Il caso della bambina stuprata dai 13 ai 16 anni a Mèlito Porto Salvo (Reggio Calabria), è un agghiacciante episodio di cronaca sul quale si accumulano, strato dopo strato, una serie di luoghi comuni che non aiutano a comprendere l’accaduto, né a prevenire altri episodi futuri.
Primo, funereo e prevedibile, strato del luogo comune: le dichiarazioni del parroco, secondo cui “c’è molta prostituzione in paese”, o dell’altro parroco, secondo cui “sono tutti vittime, anche i ragazzi” (cioè gli stupratori). Le prese di posizione del Sindaco, che attacca il Tg3 regionale, reo di avere dipinto Mèlito in modo offensivo.
L’aura di giustificazionismo locale attorno alla vicenda è una terra dei fuochi della coscienza collettiva, nella quale il peggio viene occultato a se stessi e alla società. Sacrosanto far emergere e condannare l’ipocrisia di quest’atteggiamento, come tra gli altri ha fatto Flavia Perina due giorni fa su questo giornale.
Prima di prendersela con la madre di Chiara sarebbe il caso di chiedersi come mai, nonostante vari tentativi, a Mèlito non si sia mai riusciti ad aprire uno sportello antiviolenza. E come mai la Regione Calabria, che pure ha varato il la sua legge antiviolenza nel 2006, non ha mai stanziato un euro per attuarla
Ma i luoghi comuni (ripetiamo: fuorvianti, offensivi, e alla fine inutili) continuano ad accumularsi.

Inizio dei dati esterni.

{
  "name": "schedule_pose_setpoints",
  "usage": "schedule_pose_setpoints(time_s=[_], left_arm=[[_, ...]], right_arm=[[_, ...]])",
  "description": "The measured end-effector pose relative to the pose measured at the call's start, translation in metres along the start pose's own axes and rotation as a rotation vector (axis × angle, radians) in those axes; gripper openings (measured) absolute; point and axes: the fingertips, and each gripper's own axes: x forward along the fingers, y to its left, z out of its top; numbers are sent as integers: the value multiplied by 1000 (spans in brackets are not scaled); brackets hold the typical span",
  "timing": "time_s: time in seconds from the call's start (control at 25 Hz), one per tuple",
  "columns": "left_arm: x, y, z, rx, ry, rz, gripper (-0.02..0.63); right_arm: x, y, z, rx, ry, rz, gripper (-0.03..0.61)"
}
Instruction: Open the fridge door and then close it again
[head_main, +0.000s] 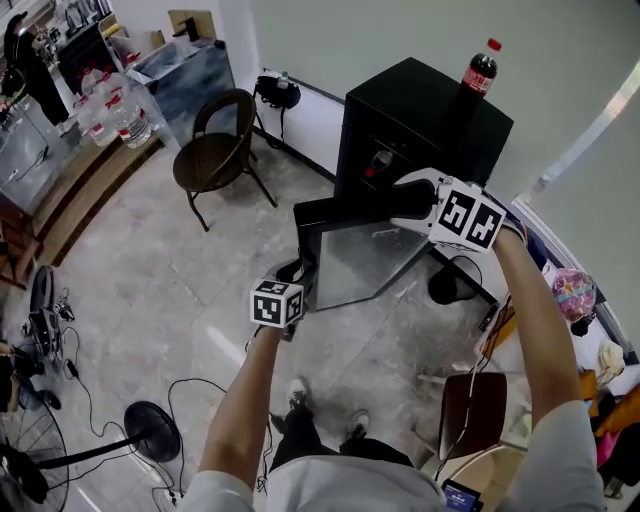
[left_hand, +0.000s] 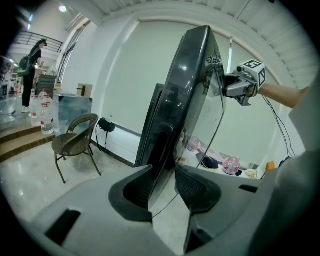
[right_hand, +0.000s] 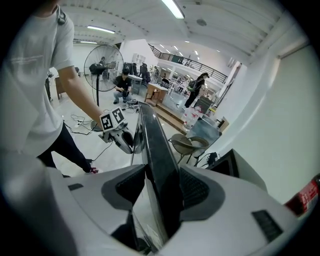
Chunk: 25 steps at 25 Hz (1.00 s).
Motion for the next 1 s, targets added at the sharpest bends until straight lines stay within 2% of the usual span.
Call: schedule_pose_setpoints(time_s=[0.2,0.64,0.8,1.0], left_arm=[[-16,-16,-17,-29,-9,4,123],[-44,-61,-48,-75,-82,51,109],[-54,-82,-63,-63,-77,37,100],[-63,-104,-77,-33,-66,60,87]], right_arm=[[-4,16,1,-51,-6,23,214],[-20,50,-2,-174,-83,-97,245],[-37,60,-9,-109,-137,-183,255],[-68,81,-28,54,-200,-290,255]])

Dopo la chiusura tribale ora è il momento del pregiudizio ideologico di segno opposto, del moralismo civile, racchiuso nel concetto: “la madre sapeva e non ha detto niente”, come se alla fine la colpevole di tutto fosse lei, la madre. Riepiloghiamo: la figlia viene violentata da una serie di fuguri che vanno dal figlio del boss a quello di un maresciallo dell’esercito, al fratello minore di un poliziotto. Un circolo dell’orrore che fa capo ai poteri civili e mafiosi. L’ambiente in paese è quello che è. E appunto non si mette in conto che una madre possa avere paura di denunciare pubblicamente il fatto.Ora, si può simpatizzare o meno con la madre della ragazzina, ma una cosa è certa: per denunciare le violenze, dato il contesto, ci sarebbe voluta una certa dose di eroismo. E quest’ultimo (inutile citare Brecht: “sventurata la terra che ha bisogno di eroi”) non rientra dei doveri richiesti al cittadino, nemmeno in quelli di una madre per la quale l’istinto di protezione nei confronti della figlia dovrebbe superare quello di sopravvivenza.
Prima di prendersela con una donna presumibilmente terrorizzata, che è semmai parte lesa in un episodio terribile, sarebbe il caso di chiedersi come mai, nonostante vari tentativi, a Mèlito non si sia mai riusciti ad aprire uno sportello antiviolenza. E come mai la Regione Calabria, che pure ha varato il la sua legge antiviolenza nel 2006, non abbia mai stanziato un euro per attuarla.Forse sarebbe il caso, al netto di pregiudizi e ideologie, di dire alla filosofa Michela Marzano -che è anche onorevole, quindi rappresentante delle Istituzioni, e che non perde occasione sui social network per attaccare la madre della ragazzina- che il problema in questo caso è innanzitutto l’assenza dello Stato. E di ribadire al ministro Boschi che la sua presenza a Melito sarebbe una buona cosa. E alla Regione Calabria di implementare una buona volta i centri antiviolenza. Meno pretese di eroismo personale, più aiuti concreti. Grazie.